Rr/sc 60366 sparse global order reader merge #5417

rroelke · 2025-01-02T20:35:16Z

The story contains more details, but in brief this pull request adds an additional mode to the sparse global order reader in which we pre-process the minimum bounding rectangles of all tiles from all fragments to determine a single global order in which all of the tiles must be loaded.

This pre-processing step is implemented using a "parallel merge" algorithm which merges the tiles from each fragment (which are arranged in global order within the fragment).

Parallel Merge

The parallel merge code lives in tiledb/common/algorithm/parallel_merge.h. It is written generically to merge streams of a copyable type T using any type which can compare T (default is std::less<T> of course). An explanation of the algorithm is provided within the file.

The top-level function parallel_merge is asynchronous, i.e. it returns a future which can be polled to see how much of the merge has already completed. This enables callers to begin processing merged data from the head of the eventual output before the tail of the eventual output has finished.

Sparse Global Order Reader

We extend the sparse global order reader with a new configuration sm.query.sparse_global_order.preprocess_tile_merge.
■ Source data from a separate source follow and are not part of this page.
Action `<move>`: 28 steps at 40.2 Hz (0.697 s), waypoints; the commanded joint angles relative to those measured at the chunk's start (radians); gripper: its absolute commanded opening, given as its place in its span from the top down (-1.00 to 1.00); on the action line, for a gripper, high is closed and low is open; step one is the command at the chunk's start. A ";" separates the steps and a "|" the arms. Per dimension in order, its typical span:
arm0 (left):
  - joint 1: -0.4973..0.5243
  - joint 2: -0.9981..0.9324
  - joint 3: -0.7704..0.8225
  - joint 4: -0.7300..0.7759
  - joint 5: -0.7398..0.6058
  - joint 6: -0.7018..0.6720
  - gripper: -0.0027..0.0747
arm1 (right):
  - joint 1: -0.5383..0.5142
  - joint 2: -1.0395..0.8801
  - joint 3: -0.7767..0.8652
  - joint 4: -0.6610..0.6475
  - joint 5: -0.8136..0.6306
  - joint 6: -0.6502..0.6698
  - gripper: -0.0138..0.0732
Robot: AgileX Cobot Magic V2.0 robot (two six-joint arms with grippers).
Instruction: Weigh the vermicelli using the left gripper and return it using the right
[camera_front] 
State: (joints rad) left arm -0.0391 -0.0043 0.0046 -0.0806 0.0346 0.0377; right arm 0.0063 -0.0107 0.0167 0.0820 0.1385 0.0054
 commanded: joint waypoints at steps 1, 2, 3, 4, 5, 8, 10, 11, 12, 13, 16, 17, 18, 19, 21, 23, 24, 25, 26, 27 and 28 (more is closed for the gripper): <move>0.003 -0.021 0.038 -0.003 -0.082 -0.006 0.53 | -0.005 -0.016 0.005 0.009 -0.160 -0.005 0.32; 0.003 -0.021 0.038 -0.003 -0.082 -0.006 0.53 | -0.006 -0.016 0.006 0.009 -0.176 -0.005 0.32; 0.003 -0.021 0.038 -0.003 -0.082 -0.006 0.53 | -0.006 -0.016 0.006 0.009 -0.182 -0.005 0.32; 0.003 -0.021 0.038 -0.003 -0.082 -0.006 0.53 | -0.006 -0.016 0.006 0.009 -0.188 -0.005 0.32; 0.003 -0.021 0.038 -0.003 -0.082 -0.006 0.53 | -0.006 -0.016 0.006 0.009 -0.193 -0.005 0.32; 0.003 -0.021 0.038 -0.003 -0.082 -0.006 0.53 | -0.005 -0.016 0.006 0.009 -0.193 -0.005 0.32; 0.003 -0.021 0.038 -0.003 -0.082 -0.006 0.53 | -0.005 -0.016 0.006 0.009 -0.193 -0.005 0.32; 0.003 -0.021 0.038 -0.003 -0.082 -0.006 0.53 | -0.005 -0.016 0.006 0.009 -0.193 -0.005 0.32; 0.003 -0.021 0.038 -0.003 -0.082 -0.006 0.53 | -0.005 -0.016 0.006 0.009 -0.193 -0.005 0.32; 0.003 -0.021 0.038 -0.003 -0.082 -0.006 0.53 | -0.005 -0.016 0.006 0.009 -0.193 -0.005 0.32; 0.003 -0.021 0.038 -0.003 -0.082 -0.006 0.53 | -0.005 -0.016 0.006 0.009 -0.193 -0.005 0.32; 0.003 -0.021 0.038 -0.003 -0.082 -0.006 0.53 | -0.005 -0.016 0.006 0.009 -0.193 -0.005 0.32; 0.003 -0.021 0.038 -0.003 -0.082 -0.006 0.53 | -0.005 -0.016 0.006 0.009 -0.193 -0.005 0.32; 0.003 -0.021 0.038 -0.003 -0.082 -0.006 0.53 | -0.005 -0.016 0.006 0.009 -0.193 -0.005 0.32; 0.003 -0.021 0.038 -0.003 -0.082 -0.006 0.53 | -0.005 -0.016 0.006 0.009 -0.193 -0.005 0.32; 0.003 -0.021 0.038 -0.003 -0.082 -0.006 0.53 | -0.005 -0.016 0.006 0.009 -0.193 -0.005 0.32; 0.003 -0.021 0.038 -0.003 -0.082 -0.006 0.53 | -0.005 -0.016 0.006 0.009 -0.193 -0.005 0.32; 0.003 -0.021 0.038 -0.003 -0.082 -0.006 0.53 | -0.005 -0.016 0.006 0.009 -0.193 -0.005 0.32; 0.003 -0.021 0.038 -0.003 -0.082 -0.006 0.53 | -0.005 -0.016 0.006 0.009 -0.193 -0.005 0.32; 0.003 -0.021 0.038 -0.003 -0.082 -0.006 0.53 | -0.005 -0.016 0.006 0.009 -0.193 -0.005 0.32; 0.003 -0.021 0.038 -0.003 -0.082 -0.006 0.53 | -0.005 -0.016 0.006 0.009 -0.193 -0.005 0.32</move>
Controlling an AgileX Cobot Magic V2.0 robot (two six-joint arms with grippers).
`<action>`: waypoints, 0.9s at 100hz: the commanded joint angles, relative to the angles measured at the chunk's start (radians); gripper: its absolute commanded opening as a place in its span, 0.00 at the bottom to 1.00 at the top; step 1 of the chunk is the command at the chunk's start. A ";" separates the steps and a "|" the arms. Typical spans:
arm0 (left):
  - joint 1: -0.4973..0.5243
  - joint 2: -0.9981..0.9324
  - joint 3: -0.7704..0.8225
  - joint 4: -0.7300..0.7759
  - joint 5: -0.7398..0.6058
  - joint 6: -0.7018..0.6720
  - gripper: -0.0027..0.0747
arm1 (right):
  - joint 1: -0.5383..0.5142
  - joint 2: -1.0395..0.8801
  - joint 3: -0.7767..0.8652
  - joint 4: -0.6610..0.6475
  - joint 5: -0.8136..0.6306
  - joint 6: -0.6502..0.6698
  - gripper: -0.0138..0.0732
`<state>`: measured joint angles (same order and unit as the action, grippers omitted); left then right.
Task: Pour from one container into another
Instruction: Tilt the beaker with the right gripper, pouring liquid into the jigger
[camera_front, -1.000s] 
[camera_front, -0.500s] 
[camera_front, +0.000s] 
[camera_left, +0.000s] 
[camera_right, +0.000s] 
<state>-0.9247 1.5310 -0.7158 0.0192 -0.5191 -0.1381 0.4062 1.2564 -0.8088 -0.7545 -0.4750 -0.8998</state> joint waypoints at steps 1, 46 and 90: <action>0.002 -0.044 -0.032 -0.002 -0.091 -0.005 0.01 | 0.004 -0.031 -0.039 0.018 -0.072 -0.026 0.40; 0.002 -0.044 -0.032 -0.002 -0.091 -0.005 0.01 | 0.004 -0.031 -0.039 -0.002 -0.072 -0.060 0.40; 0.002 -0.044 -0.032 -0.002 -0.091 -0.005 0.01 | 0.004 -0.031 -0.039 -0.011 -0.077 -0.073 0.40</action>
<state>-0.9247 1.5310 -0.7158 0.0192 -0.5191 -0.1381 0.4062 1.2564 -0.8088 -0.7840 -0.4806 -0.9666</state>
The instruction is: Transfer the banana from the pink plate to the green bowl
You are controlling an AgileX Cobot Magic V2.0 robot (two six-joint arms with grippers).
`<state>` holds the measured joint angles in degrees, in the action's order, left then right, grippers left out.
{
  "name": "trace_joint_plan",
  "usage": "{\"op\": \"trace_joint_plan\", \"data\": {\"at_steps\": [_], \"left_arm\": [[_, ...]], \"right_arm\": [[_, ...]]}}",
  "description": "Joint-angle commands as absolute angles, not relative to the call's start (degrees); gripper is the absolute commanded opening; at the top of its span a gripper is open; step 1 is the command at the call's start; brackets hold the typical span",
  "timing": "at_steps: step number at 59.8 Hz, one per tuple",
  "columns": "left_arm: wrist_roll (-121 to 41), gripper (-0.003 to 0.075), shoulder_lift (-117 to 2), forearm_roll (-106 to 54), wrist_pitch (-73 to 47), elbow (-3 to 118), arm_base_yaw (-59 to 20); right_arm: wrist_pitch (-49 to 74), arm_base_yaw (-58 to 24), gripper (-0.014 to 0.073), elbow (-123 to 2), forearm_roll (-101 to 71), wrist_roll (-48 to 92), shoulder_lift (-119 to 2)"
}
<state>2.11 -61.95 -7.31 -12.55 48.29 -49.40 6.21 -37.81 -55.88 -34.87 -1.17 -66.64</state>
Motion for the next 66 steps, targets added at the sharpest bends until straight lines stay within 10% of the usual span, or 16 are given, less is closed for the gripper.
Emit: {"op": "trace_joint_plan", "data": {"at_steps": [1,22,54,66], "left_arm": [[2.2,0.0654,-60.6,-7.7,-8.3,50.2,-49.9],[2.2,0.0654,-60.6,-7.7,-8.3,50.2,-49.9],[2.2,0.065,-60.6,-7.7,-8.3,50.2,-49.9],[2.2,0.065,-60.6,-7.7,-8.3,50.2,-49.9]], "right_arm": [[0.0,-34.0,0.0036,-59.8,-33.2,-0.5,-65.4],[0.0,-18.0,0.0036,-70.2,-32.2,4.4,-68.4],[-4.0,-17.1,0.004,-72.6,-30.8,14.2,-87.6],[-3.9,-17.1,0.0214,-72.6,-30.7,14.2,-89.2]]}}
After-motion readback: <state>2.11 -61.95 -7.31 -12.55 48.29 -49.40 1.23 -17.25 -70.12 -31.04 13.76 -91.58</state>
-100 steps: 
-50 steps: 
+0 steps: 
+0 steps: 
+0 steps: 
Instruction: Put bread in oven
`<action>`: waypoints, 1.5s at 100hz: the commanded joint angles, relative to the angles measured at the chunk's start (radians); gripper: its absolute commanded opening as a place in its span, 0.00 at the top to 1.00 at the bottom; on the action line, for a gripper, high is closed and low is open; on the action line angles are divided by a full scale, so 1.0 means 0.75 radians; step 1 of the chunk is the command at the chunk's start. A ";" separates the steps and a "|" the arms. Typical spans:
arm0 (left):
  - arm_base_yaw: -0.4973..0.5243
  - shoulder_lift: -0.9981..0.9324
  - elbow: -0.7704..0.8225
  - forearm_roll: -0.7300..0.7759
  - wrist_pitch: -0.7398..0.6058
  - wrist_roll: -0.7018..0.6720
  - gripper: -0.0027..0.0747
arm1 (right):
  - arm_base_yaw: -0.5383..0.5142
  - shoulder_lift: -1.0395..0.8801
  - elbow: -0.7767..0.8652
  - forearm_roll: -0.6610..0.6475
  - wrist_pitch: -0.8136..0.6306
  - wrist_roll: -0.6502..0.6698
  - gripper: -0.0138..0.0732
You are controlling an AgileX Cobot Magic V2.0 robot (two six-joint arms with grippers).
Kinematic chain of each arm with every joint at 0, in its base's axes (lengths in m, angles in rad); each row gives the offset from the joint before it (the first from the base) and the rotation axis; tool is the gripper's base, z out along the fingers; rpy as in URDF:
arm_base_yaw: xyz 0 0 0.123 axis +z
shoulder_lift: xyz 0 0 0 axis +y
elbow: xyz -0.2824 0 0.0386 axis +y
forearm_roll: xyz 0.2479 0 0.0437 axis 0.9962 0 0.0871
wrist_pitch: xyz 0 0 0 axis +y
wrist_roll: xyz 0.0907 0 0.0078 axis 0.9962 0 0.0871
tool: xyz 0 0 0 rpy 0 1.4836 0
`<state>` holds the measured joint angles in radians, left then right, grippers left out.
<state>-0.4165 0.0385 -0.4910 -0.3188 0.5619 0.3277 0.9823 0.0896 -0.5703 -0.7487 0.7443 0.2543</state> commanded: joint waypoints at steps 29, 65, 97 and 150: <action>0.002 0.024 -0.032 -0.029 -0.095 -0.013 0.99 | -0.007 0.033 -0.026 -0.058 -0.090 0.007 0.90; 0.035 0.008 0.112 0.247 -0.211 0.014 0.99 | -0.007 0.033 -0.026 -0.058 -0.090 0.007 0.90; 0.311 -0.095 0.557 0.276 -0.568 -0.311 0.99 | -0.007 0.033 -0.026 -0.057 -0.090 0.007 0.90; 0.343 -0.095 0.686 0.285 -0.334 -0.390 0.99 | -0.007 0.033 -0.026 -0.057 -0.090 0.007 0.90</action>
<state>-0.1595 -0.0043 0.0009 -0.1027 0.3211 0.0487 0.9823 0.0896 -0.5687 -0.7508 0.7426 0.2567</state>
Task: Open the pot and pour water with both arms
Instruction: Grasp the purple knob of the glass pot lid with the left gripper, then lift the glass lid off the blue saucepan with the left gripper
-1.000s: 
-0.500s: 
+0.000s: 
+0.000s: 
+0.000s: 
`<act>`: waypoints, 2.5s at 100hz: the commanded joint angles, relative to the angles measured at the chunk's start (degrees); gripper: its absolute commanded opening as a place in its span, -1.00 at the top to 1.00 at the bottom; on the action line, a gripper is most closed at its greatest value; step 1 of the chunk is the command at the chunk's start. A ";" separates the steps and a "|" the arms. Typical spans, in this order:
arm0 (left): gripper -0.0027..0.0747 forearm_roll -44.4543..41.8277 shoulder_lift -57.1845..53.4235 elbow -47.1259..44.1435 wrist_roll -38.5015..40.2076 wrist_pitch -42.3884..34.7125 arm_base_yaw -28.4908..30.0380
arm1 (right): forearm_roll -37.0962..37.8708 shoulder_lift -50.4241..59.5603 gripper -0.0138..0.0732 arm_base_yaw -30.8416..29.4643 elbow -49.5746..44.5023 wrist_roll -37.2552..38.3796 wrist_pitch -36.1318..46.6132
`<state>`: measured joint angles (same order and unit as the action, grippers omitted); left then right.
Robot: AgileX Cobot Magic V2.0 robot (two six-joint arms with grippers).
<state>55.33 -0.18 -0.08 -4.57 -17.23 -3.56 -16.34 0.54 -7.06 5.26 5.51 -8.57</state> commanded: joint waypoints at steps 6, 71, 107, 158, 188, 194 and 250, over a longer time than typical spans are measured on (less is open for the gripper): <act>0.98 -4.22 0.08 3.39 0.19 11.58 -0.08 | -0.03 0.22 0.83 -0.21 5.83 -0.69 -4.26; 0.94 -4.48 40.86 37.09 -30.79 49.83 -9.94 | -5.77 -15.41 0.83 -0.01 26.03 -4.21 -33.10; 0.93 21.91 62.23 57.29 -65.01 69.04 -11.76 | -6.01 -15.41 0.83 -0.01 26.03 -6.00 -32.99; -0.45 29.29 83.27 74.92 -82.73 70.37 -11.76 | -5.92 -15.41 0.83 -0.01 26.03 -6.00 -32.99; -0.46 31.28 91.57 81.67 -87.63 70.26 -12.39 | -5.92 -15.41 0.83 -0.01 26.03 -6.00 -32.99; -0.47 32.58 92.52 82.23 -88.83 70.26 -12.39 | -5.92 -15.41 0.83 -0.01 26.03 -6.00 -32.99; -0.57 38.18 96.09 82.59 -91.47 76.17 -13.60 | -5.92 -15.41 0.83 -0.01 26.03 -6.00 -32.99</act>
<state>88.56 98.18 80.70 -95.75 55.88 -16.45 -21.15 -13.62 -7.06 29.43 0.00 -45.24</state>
If nonzero, the sparse global order reader will run a parallel merge on the fragments to find the unified tile order and then use that to populate result tiles.

preprocess_compute_result_tile_order kicks off the parallel merge.
create_result_tiles_using_preprocess advances along the global tile order to create result tiles.

The fields which are used for the old "per fragment result tiles" mode have been encapsulated into their own struct to emphasize that their use does not overlap with this new mode.

create_result_tiles_using_preprocess does not need a per-fragment memory budget; instead it pulls tiles off of the globally ordered tile list until it has saturated the memory budget as much as it can.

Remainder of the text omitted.